通过计算分析支持的一种裂环莫雷烷衍生物的结构测定及形成机制

Structure Determination and Mechanism of Formation of a seco-Moreliane Derivative Supported by Computational Analysis.

作者信息

Chacón Morales Pablo A, Amaro-Luis Juan M, Kutateladze Andrei G

机构信息

Laboratory of Natural Products, Department of Chemistry, Faculty of Sciences, University of "Los Andes" , Mérida 5101, Venezuela.

Department of Chemistry and Biochemistry, University of Denver , Denver, Colorado 80208, United States.

出版信息

J Nat Prod. 2017 Apr 28;80(4):1210-1214. doi: 10.1021/acs.jnatprod.7b00041. Epub 2017 Mar 30.
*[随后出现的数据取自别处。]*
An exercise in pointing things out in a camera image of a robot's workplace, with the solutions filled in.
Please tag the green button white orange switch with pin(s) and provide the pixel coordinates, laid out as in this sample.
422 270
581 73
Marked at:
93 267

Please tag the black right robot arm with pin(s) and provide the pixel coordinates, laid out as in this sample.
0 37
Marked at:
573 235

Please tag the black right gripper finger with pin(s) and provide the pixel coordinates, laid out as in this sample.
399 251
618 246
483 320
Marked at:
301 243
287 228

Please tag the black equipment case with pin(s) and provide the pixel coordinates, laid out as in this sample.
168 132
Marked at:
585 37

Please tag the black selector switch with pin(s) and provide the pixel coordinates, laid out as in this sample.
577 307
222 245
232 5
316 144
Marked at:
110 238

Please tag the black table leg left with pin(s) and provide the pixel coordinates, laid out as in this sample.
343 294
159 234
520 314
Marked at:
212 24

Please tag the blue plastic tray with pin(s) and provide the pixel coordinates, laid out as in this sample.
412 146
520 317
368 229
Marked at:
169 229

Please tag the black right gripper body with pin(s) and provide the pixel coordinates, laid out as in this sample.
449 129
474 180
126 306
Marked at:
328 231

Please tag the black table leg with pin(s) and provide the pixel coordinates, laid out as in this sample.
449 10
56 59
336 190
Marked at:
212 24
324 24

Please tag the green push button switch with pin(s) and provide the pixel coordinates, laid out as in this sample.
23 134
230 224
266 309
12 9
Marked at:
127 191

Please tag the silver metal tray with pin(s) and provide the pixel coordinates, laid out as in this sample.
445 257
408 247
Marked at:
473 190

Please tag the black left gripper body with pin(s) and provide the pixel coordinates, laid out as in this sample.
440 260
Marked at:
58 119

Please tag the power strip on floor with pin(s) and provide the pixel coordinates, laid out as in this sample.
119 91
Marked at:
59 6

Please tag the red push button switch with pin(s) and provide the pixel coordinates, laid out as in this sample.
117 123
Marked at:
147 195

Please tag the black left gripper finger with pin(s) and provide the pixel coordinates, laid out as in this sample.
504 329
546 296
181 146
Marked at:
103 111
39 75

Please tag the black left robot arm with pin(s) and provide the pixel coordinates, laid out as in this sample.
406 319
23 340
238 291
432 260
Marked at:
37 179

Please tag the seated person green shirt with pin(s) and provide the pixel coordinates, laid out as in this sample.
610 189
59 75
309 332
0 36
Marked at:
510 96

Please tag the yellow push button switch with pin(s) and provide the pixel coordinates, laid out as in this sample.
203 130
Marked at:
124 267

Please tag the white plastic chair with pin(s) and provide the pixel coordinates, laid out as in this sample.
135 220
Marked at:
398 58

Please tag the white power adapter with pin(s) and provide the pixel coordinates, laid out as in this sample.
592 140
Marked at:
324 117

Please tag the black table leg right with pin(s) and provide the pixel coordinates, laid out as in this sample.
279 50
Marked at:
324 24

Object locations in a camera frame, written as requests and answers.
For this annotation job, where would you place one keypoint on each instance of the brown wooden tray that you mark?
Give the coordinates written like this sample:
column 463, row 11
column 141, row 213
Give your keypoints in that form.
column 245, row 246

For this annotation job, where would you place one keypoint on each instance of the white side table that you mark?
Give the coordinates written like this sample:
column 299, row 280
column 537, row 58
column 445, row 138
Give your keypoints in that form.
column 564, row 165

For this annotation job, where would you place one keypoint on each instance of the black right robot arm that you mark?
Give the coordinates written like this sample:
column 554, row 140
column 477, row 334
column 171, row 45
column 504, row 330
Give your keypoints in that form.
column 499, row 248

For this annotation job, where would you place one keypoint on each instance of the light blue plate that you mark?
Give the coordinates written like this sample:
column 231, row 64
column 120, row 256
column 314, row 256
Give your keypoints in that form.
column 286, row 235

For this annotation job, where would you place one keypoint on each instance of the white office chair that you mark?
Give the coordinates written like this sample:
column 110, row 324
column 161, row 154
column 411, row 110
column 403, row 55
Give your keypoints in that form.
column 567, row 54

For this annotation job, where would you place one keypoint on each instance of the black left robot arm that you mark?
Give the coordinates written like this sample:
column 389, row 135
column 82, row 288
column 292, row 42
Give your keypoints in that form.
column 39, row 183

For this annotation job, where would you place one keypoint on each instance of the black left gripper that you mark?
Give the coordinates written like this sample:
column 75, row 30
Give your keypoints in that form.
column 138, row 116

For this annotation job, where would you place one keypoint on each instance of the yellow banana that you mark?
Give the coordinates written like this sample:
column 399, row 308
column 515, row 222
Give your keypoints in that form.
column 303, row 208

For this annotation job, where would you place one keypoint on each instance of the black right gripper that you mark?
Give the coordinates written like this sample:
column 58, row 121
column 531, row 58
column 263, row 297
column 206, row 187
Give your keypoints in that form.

DOI:10.1021/acs.jnatprod.7b00041

PMID:28358484

Abstract

Basic hydrolysis of a dichloromethane extract of Stevia lucida yielded (4R,5S,7R,9R,10R,11R)-7,9-dihydroxylongipin-2-en-1-one (1), which was oxidized and subjected to acidic conditions to generate the new seco-moreliane derivative 3. The structure of 3 was established based on NMR data interpretation and confirmed computationally. A plausible mechanism for the carbocationic rearrangement of the trione 2 to the seco-moreliane 3 was supported by DFT computations.

摘要

光叶甜菊二氯甲烷提取物的碱性水解产生了(4R,5S,7R,9R,10R,11R)-7,9-二羟基长叶松-2-烯-1-酮(1)，其经氧化并在酸性条件下生成了新的裂环莫雷烷衍生物3。通过核磁共振数据解析确定了3的结构，并经计算得到证实。密度泛函理论计算支持了三酮2向裂环莫雷烷3的碳正离子重排的合理机制。